### What to do
The reply must repeat the listing below exactly and carry none of its pictures.

### Data section
☆ ☆ ☆

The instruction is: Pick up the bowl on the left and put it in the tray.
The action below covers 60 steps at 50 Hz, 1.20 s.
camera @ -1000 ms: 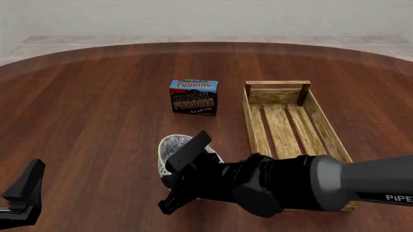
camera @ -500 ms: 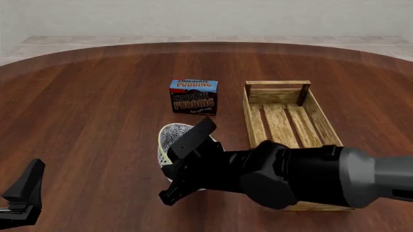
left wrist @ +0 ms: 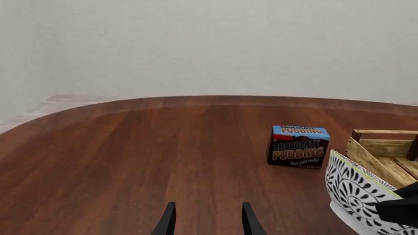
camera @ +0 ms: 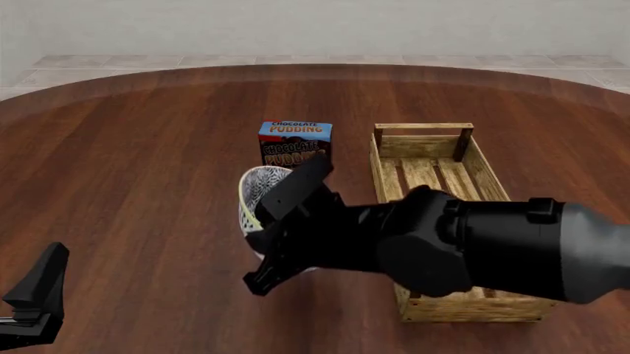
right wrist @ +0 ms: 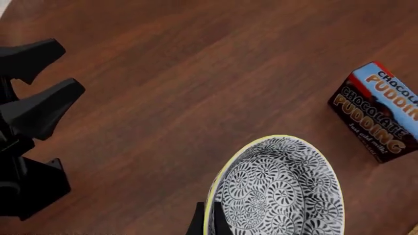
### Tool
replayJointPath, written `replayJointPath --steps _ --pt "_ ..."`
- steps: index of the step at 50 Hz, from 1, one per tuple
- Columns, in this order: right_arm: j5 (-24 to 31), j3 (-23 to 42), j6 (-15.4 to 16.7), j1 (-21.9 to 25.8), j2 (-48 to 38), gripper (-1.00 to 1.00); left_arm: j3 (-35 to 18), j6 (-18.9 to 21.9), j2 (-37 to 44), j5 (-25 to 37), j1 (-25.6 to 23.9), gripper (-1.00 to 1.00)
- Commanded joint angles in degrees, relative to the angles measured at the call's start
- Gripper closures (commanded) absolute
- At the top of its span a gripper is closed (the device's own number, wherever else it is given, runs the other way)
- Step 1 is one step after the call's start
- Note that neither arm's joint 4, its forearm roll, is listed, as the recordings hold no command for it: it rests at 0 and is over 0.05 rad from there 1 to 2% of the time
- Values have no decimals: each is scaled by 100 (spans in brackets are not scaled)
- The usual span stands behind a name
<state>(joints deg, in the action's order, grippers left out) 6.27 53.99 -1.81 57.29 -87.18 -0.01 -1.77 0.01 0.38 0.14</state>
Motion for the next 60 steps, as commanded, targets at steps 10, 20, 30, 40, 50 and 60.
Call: replayJointPath --steps 10,20,30,40,50,60 --pt "349 245 380 -192 130 100 1 -17 0 16 10 -100" --pt "473 284 521 -311 183 100 1 -24 0 39 6 -100" --pt "617 340 729 -378 167 100 1 -27 0 41 10 -100" --pt "763 378 1027 -468 66 100 1 -32 0 42 1 -100" --pt "892 448 1230 -550 15 100 1 -40 0 48 -13 -100" --pt "961 459 1540 -720 24 100 1 -29 0 49 -28 -100"
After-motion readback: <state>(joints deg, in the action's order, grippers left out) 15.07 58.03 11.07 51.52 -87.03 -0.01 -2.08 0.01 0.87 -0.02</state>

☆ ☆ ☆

### Answer
The instruction is: Pick up the bowl on the left and put it in the tray.
The action below covers 60 steps at 50 Hz, 1.20 s.
camera @ -1000 ms: 
camera @ -500 ms: 
left wrist @ +0 ms: 
camera @ +0 ms: 
right wrist @ +0 ms: 
### Tool
replayJointPath, written `replayJointPath --steps _ --pt "_ ..."`
- steps: index of the step at 50 Hz, from 1, one per tuple
- Columns, in this order: right_arm: j5 (-24 to 31), j3 (-23 to 42), j6 (-15.4 to 16.7), j1 (-21.9 to 25.8), j2 (-48 to 38), gripper (-1.00 to 1.00); left_arm: j3 (-35 to 18), j6 (-18.9 to 21.9), j2 (-37 to 44), j5 (-25 to 37), j1 (-25.6 to 23.9), gripper (-1.00 to 1.00)
- Commanded joint angles in degrees, relative to the angles measured at the call's start
- Gripper closures (commanded) absolute
- At the top of its span a gripper is closed (the device's own number, wherever else it is given, runs the other way)
- Step 1 is one step after the call's start
- Note that neither arm's joint 4, its forearm roll, is listed, as the recordings hold no command for it: it rests at 0 and is over 0.05 rad from there 1 to 2% of the time
- Values have no decimals: each is scaled by 100 (spans in brackets are not scaled)
- The usual span stands behind a name
<state>(joints deg, in the action's order, grippers left out) 6.27 53.99 -1.81 57.29 -87.18 -0.01 -1.77 0.01 0.38 0.14</state>
Motion for the next 60 steps, as commanded, targets at steps 10, 20, 30, 40, 50 and 60.
Call: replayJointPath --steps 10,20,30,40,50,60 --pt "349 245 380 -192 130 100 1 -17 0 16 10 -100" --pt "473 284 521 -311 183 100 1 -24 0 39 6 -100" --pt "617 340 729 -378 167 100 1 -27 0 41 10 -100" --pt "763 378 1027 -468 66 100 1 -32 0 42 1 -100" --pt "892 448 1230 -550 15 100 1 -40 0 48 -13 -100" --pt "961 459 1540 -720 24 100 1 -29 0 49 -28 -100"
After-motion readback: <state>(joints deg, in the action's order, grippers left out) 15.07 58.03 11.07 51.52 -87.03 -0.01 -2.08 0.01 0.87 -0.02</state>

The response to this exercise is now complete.